Non, ça a été très rapide . Je connaissais déjà Nicolas Briançon et son travail . Même si, bizarrement, je n’avais pas pu voir La nuit des rois . Je savais que ça avait enthousiasmé tout le monde . Quand il m’a parlé de son adaptation et de son idée de transposer la pièce dans les années 1960-1970 avec de la musique, des danseuses et un esprit très joyeux, j’ai tout de suite été séduite . Ca m’a semblé une façon très juste, très fidèle, de servir l’univers de Shakespeare .
En quoi ?
Le songe est une pièce qui parle de désir, de chair, d’amour . Le texte est magnifique, il y a des envolées lyriques superbes, mais cette pièce parle d’abord de passion : de la passion d’aimer, de la passion de jouer . On ne peut pas jouer ça d’une façon théorique ou intellectuelle, il faut que ce soit extrêmement vivant, et c’est exactement ce que Nicolas Briançon proposait .
Il y a, chez lui, un véritable souci du “spectaculaire”, un vrai sens du spectacle…
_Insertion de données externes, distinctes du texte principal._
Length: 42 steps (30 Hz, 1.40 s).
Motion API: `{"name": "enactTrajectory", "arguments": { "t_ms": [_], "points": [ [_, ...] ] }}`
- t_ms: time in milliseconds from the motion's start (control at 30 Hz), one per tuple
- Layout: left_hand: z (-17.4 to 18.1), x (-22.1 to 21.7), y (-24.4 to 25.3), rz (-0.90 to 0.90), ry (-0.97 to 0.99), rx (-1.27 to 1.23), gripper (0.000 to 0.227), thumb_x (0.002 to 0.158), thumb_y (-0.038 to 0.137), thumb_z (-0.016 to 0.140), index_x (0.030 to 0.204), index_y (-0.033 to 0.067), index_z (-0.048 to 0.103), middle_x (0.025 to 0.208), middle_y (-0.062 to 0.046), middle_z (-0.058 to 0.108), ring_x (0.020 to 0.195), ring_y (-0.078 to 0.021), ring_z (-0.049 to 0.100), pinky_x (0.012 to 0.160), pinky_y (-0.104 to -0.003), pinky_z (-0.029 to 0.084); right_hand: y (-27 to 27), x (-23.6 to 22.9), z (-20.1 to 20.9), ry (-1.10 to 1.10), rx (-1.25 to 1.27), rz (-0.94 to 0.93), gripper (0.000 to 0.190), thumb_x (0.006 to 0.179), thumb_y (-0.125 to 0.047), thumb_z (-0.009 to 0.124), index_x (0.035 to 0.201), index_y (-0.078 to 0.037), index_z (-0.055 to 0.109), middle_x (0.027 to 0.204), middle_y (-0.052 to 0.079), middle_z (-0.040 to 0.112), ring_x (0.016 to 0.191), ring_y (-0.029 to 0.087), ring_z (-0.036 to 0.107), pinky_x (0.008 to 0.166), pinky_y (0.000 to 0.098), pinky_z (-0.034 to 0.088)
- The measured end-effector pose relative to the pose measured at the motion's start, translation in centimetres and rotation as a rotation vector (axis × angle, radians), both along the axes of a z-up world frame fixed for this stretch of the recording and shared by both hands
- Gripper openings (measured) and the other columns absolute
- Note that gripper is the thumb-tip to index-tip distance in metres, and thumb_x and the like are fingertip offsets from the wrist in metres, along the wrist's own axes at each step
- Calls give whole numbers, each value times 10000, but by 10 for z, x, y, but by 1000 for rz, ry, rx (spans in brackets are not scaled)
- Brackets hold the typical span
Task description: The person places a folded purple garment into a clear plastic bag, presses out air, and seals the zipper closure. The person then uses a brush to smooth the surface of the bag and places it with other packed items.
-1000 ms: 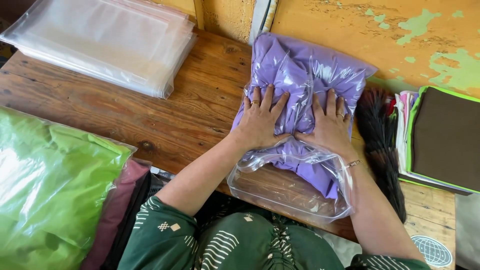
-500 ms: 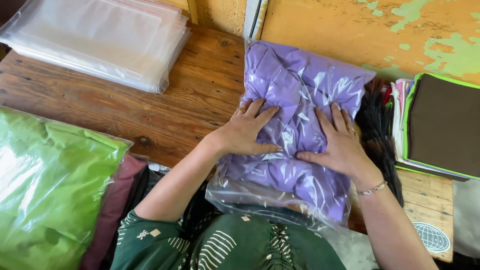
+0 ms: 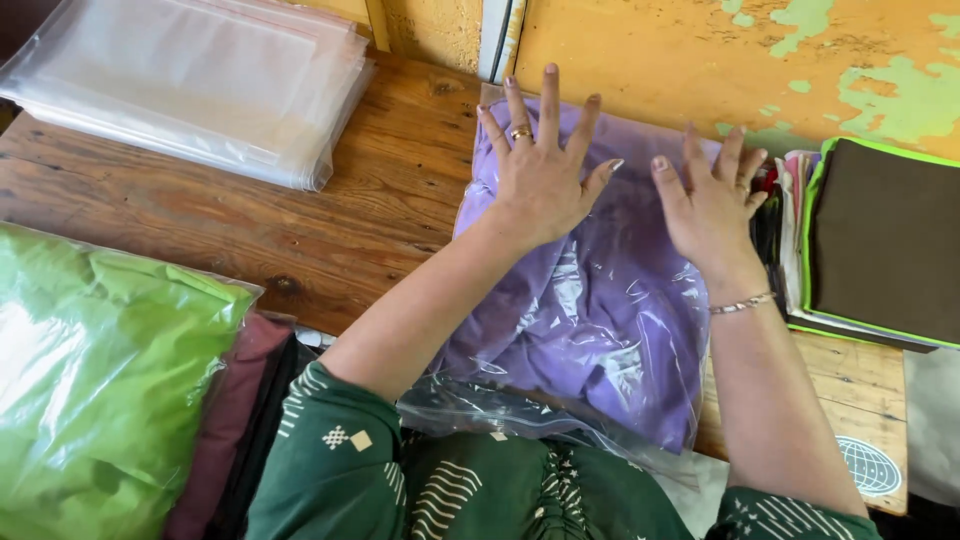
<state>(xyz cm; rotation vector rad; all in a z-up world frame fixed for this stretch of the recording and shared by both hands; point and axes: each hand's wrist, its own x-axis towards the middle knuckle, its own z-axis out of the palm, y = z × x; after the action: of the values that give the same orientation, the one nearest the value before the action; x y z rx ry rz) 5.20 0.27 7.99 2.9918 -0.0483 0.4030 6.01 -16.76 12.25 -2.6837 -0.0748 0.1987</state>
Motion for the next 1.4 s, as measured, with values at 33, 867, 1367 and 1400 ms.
{"name": "enactTrajectory", "arguments": {
  "t_ms": [33,867,1367,1400],
  "points": [
    [-12,2,-5,-3,-2,1,742,928,684,242,1514,234,168,1491,-211,-105,1342,-569,-27,1040,-763,102,3,3,-9,-2,1,-3,737,860,-615,229,1503,-258,172,1532,111,-118,1355,371,-199,1066,667,-57],
    [-48,16,-13,-28,296,-71,627,916,572,273,1480,300,239,1552,-152,79,1352,-569,-16,979,-789,-59,5,32,-96,-129,-304,43,687,917,-627,313,1502,-277,225,1526,213,152,1366,499,126,988,688,204],
    [-41,13,-14,-14,343,-69,628,895,570,305,1450,276,323,1524,-153,205,1350,-563,34,986,-774,-17,-2,40,-83,-19,-290,82,707,890,-700,281,1477,-307,264,1523,174,195,1373,471,175,1020,660,167],
    [-39,12,-14,-13,339,-74,623,898,571,308,1444,272,337,1520,-153,215,1350,-562,40,996,-767,-12,-3,41,-78,45,-270,98,729,880,-722,270,1485,-317,239,1540,162,150,1387,465,139,1042,655,145]
  ]
}}
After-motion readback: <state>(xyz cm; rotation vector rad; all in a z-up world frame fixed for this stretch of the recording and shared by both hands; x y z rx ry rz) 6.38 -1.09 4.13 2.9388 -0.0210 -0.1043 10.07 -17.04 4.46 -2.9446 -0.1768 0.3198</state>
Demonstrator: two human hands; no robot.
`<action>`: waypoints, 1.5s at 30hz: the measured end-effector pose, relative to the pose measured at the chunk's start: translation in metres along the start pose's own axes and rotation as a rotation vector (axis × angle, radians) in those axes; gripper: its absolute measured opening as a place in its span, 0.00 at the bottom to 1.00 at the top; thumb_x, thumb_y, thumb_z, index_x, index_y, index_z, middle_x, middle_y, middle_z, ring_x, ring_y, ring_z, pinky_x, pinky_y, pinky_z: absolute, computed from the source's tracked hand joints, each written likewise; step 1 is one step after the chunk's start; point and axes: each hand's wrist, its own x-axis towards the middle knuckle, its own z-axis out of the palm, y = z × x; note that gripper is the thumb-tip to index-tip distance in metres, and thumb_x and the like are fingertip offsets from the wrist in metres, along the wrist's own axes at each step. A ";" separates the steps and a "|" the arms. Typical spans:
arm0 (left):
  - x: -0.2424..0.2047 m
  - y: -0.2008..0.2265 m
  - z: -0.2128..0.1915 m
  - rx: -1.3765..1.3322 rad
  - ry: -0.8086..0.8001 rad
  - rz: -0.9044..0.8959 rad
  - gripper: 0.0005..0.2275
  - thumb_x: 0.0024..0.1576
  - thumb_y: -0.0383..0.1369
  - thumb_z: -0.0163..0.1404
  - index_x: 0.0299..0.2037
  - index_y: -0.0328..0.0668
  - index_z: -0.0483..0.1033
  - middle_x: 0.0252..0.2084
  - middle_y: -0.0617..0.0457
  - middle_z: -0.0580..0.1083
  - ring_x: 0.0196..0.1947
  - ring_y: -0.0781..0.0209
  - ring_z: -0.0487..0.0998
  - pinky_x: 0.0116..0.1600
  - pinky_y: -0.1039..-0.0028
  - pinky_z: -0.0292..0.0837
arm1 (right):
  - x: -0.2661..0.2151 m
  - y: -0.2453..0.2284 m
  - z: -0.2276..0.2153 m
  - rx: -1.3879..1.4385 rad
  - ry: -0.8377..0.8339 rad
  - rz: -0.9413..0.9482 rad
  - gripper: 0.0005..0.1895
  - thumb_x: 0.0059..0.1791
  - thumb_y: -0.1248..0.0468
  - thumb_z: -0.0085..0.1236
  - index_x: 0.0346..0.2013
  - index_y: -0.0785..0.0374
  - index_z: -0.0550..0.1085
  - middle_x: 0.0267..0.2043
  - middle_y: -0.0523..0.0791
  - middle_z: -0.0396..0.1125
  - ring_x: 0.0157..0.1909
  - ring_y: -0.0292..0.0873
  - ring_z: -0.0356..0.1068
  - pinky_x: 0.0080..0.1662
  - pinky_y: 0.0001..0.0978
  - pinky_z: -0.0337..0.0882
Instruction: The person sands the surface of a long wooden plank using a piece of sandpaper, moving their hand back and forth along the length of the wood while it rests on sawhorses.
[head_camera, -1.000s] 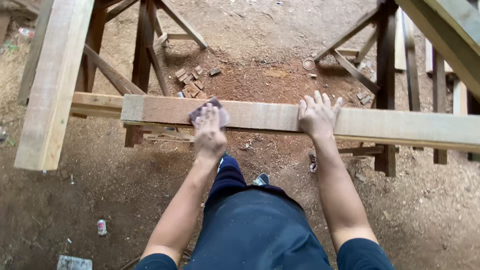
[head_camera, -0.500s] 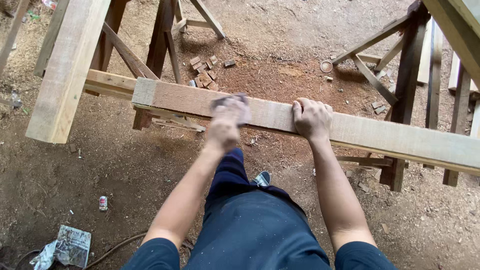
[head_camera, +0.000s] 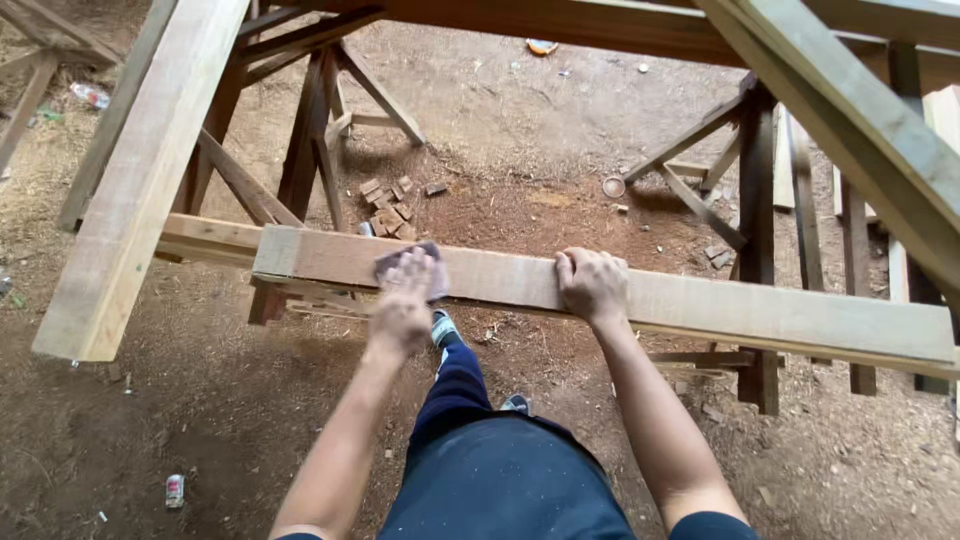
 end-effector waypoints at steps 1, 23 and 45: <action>0.008 0.025 0.013 -0.010 -0.019 0.036 0.25 0.54 0.26 0.42 0.65 0.32 0.65 0.68 0.36 0.67 0.67 0.45 0.69 0.70 0.58 0.57 | -0.001 0.001 0.001 0.004 0.022 -0.027 0.18 0.54 0.50 0.45 0.39 0.56 0.81 0.38 0.50 0.77 0.43 0.52 0.74 0.51 0.49 0.66; 0.026 0.092 0.048 0.108 0.024 0.173 0.23 0.58 0.29 0.37 0.63 0.26 0.66 0.62 0.35 0.71 0.62 0.44 0.74 0.66 0.59 0.68 | 0.000 -0.023 0.020 0.471 -0.027 0.073 0.16 0.52 0.57 0.46 0.48 0.58 0.78 0.44 0.48 0.77 0.47 0.48 0.76 0.54 0.44 0.71; 0.011 0.002 -0.008 0.264 0.209 -0.145 0.16 0.63 0.25 0.41 0.58 0.18 0.69 0.53 0.26 0.73 0.54 0.37 0.76 0.57 0.57 0.77 | -0.003 -0.019 0.029 0.101 0.019 -0.177 0.18 0.56 0.58 0.38 0.50 0.60 0.75 0.49 0.48 0.75 0.51 0.47 0.73 0.60 0.40 0.63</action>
Oui, il n’hésite pas à mettre de la musique et de la danse. La notion de plaisir est très présente dans son travail. Et puis, en l’occurrence, l’idée des années 1970 permet une identification très rapide: on reconnaît tous cette période. D’ailleurs, c’était aussi l’époque de la révolution sexuelle, le temps de l’émancipation des femmes: ça a du sens quand il s’agit d’une pièce sur le désir.
On sent que les acteurs prennent beaucoup de plaisir à jouer sous sa direction…
Nicolas est un mec qui a une énergie folle. Il arrive à embarquer derrière lui une équipe de vingt personnes. Et tous sont magnifiques: Lorànt Deutsch dans le rôle de Puck, c’est une évidence immédiate. Yves Pignot est en même temps gargantuesque et tellement léger, il est magistral. Marie-Julie Baup est géniale… Il me suffit de les évoquer pour être impatiente de les retrouver sur scène!